Dummy Variable
A dummy variable (aka, an indicator variable) is a numeric variable that represents
categorical
data, such as gender, race, political affiliation, etc.
Researchers use dummy variables to analyze regression equations when one or more independent variables are
categorical. The key
to the analysis is to express categorical variables as dummy variables.
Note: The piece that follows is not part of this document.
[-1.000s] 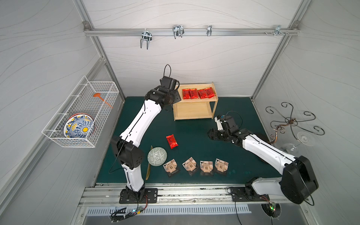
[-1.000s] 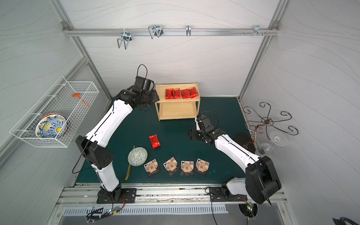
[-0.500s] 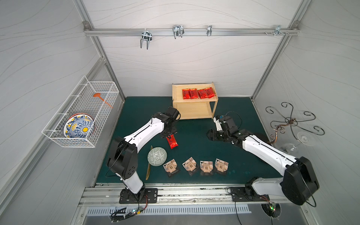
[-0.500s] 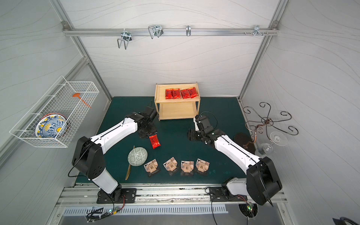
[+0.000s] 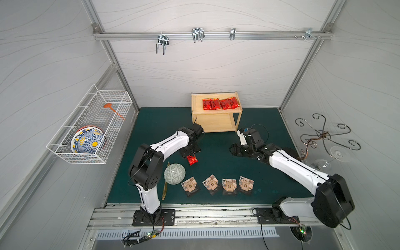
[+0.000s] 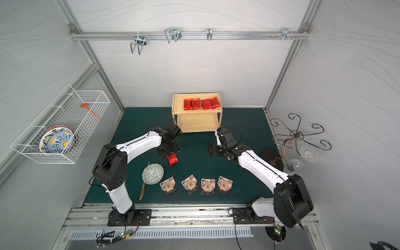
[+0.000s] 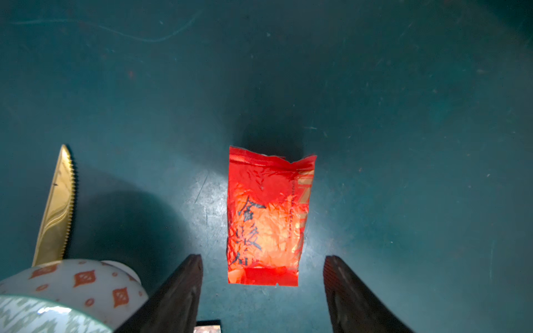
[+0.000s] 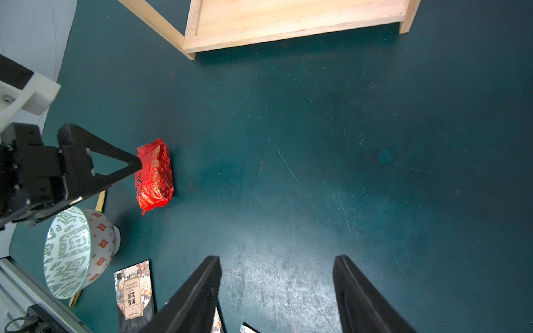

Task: Place the tea bags on the shelf by color
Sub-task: Pick up the tea bag from the center of the board.

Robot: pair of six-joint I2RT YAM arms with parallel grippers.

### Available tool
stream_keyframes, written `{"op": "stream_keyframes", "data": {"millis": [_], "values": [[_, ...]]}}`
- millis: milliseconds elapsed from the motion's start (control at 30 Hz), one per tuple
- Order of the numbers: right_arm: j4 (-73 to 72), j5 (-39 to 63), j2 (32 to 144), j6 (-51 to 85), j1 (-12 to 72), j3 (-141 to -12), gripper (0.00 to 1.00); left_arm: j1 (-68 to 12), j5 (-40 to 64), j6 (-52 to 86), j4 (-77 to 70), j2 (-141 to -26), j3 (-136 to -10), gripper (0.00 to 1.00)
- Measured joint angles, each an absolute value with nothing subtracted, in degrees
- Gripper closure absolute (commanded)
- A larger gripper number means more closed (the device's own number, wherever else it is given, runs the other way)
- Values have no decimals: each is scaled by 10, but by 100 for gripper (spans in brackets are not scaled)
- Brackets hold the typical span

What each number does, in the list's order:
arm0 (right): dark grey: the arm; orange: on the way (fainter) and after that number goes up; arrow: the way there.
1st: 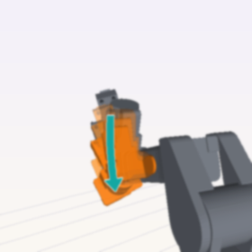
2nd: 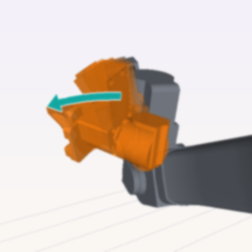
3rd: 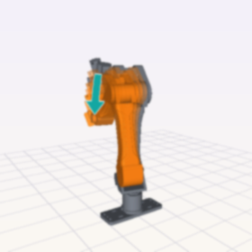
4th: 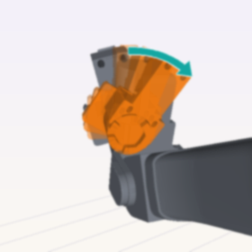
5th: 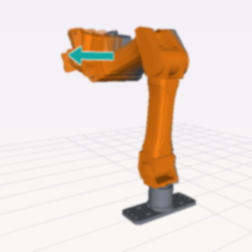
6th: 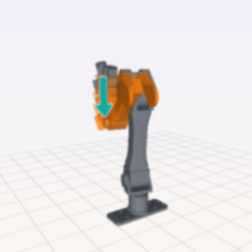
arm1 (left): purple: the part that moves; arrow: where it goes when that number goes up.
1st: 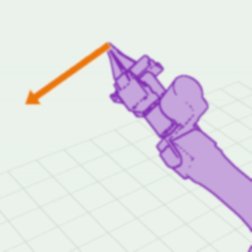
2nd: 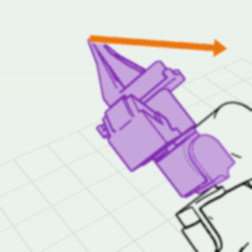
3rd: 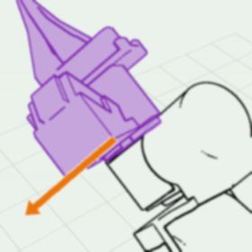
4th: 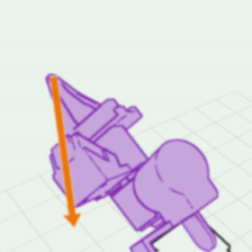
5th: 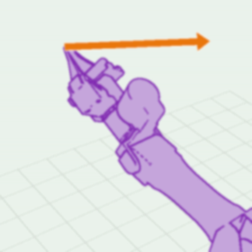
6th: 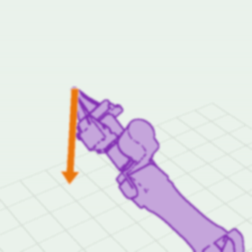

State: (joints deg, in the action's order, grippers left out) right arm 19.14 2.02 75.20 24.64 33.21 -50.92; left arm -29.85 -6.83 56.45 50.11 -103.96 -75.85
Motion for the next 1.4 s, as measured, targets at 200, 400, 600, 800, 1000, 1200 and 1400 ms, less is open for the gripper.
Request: {"op": "stream_keyframes", "data": {"millis": [200,400,600,800,1000,1200,1400], "values": [[191,20,753,246,332,-509,33,-300,-56,566,499,-1056,-754,26],[191,20,753,246,332,-509,33,-302,-47,566,494,-1079,-745,27],[191,20,753,246,332,-509,33,-302,-39,563,490,-1104,-745,33],[191,20,753,246,332,-509,33,-302,-39,559,490,-1108,-747,37],[191,20,753,246,332,-509,33,-302,-41,555,491,-1108,-752,41],[191,19,753,246,332,-509,33,-302,-48,546,492,-1108,-762,43],[191,15,753,244,332,-509,33,-302,-65,521,495,-1090,-764,44]]}}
Technically, dummy variables are dichotomous, quantitative variables; they can take
on any two quantitative values. As a practical matter, regression results are easier to interpret when dummy
variables take on two specific values, 1 or 0. Typically, 1 represents the presence of a qualitative
attribute, and 0 represents the absence.
The number of dummy variables required to represent a particular categorical variable depends on
the number of values that the categorical variable can assume. To represent a categorical variable
that can assume k different values, a researcher would need to define k - 1
dummy variables.
For example, suppose we are interested in political affiliation, a categorical variable that
might assume three values - Republican, Democrat, or Independent. We could represent political
affiliation with two dummy variables:
- X1 = 1, if Republican; X1 = 0, otherwise.
- X2 = 1, if Democrat; X2 = 0, otherwise.
In this example, notice that we don't have to create a dummy variable to represent the "Independent" category
of political affiliation. If X1 equals 0 and X2 equals zero, we know the
voter is neither Republican nor Democrat. Therefore, voter must be Independent.